<<<<

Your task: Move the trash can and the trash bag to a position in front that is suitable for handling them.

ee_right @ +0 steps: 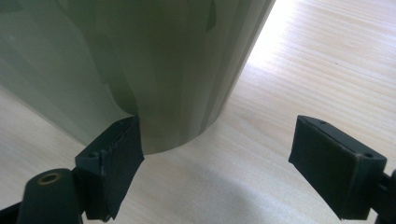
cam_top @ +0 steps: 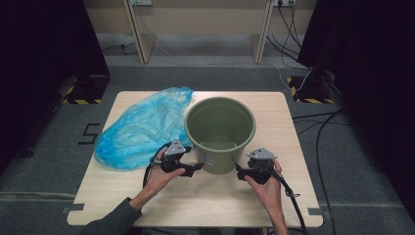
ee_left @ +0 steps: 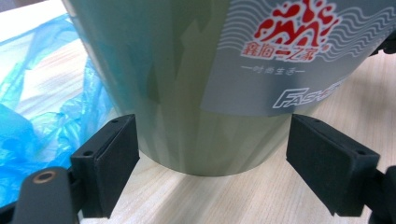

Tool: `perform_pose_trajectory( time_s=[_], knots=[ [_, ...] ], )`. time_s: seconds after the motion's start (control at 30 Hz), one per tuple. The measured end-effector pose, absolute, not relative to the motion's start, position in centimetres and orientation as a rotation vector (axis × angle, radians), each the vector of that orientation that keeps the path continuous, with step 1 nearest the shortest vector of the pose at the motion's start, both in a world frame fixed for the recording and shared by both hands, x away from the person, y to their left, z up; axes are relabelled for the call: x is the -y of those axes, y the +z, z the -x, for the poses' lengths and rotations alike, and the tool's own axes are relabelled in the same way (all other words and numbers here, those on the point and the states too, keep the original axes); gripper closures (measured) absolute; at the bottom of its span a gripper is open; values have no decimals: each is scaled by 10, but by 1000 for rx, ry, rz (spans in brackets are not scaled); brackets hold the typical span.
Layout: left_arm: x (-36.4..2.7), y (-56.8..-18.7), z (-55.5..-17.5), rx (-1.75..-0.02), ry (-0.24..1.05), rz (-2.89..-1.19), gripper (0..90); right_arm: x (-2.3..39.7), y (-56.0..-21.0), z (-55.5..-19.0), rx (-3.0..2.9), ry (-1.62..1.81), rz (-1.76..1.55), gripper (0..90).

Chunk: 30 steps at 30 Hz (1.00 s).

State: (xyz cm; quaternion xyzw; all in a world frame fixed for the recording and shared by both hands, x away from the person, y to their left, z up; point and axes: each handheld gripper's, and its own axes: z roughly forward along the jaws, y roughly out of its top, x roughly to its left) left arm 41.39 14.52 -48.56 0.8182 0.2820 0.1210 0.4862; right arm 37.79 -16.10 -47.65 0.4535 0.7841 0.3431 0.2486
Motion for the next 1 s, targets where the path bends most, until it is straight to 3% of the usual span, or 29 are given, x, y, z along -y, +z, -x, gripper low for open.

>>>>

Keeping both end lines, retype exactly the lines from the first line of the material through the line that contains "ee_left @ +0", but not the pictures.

> _Exercise result_
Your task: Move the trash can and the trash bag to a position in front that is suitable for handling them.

ee_right @ +0 steps: 
cam_top @ +0 steps: 
ee_left @ +0 steps: 

The required output is complete.